The first was getting pregnant. The second had to do with her decision at the beginning of the year to accept the full four-year scholarship awarded her through the First Baptist Church. Upon its acceptance, the recipient had to forfeit all other scholarships with the exception of the National Merit Scholarship, which, while prestigious, would cover only a fraction of her college costs. As a result, Cathy had relinquished several she’d been offered that would have made a
considerable difference in the financial dilemma she now faced. Because of a morals clause, the full scholarship from the church she’d attended since she was eleven years old had been rescinded.
It had been the hardest decision she’d ever made to report her condition to her pastor. She’d weighed the pros of waiting to disclose her unmarried state until she was at Miami and her pregnancy became obvious (there was always the chance that Trey would come around once they were on campus together), but if he didn’t, she’d be in a deep financial pickle and forced to come home if the church yanked her scholarship in the middle of the first term.
The minister had bestowed a word of warning after he’d asked if her predicament was generally known. When she’d told him no, he said, “I’m afraid that once I inform the board of deacons of the change in your… er, status, news of… your situation will come out, Cathy. People talk, you know, no matter that they’re charged to silence. The board meets the middle of September. You have a few weeks’ grace period before it does.”

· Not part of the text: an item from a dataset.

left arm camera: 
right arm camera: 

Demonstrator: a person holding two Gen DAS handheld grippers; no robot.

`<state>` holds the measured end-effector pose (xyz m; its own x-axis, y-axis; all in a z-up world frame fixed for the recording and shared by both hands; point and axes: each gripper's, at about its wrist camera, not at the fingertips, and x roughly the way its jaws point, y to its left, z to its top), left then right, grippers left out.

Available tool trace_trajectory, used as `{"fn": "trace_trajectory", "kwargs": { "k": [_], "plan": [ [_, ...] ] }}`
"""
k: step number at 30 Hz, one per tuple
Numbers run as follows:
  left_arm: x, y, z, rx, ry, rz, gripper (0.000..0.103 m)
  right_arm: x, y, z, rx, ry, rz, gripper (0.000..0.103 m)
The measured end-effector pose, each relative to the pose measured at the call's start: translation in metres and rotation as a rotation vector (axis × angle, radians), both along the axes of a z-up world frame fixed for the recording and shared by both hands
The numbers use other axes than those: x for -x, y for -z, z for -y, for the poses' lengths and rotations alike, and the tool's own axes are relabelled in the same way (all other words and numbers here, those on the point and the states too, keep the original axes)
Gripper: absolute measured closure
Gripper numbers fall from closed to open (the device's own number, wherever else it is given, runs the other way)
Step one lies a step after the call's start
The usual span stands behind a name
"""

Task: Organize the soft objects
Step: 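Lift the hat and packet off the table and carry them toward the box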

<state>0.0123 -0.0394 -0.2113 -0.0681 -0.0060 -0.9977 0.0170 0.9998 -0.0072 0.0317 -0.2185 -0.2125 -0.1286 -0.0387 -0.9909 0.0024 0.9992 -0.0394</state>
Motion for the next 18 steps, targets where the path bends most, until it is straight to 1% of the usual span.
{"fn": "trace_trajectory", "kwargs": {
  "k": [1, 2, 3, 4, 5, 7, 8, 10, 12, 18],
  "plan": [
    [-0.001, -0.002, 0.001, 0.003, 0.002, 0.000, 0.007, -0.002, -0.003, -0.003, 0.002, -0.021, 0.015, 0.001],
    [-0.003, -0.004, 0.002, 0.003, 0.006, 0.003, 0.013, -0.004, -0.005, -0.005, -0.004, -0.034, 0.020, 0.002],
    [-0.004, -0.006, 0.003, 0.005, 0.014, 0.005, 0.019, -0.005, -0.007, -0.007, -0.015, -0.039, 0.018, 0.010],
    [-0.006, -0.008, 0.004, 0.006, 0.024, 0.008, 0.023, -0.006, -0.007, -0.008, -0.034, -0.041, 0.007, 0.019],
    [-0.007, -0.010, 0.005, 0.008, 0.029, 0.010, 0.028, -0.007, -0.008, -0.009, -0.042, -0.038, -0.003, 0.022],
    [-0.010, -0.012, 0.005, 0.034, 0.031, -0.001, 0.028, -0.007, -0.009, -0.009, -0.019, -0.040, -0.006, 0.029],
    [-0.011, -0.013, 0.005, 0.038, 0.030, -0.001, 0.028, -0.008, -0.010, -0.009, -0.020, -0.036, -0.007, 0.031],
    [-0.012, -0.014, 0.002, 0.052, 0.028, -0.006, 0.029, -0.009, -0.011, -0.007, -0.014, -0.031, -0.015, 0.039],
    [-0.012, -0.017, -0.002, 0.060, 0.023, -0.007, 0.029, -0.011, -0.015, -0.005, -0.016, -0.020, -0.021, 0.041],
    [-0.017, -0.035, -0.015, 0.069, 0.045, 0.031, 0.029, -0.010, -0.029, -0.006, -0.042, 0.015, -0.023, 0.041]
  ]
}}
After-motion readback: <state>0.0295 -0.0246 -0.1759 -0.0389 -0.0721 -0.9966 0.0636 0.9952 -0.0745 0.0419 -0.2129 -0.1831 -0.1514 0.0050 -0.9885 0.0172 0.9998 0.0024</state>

In her panic, every bit as mind numbing as Cathy’s, her grandmother had overlooked several obstacles to her resolution of the crisis—one that Cathy had even thought of herself until she realized that selling the house offered no salvation even if she’d been selfish enough to agree to it. The house needed costly, unaffordable repairs before it could go on the market, and with its limited appeal and lack of house buyers in Kersey it could sit for a year, probably longer, before it sold—if ever. Her grandmother’s old Ford was on its last wheels and would soon have to be replaced. There would also be medical bills to pay. Financially, there was no choice but for Cathy to remain in Kersey and get a job until she could apply for grant money that would allow her to go to a school in state next year—that is, if Trey did not come for her.
Her expectation that he’d come in time to save her from the discovery of her pregnancy lessened each day. But late was better than
never. The more she thought about it, the more she found hope and comfort in the fact that Trey hadn’t asked her to have an abortion or put the baby up for adoption. That surely meant he was giving himself time and space to come around to the idea of marriage and fatherhood.
“I’ll ask Dr. Graves for a full-time job and stay here until the baby comes,” she said. “That will give me enough time to figure out what to do and make plans. Meanwhile, I’ll make the best of it.” Cathy took her grandmother’s hands, speared once again by guilt for the extra worry lines she’d put on her old face. “I’m so sorry for putting you in this predicament. I know it’s what you always feared….”
“Yes, I did, but I believed that even if it happened, what was the problem? You and Trey would marry, raise your baby. Life would go on, not in the way you’d planned, but maybe even better.” She shook her head. “I don’t understand it. As crazy as Trey has always been about you, I never dreamed he’d behave like this. I look back on the way he looked at you the night of the junior prom, and—even as young as you were…” Her voice trailed off.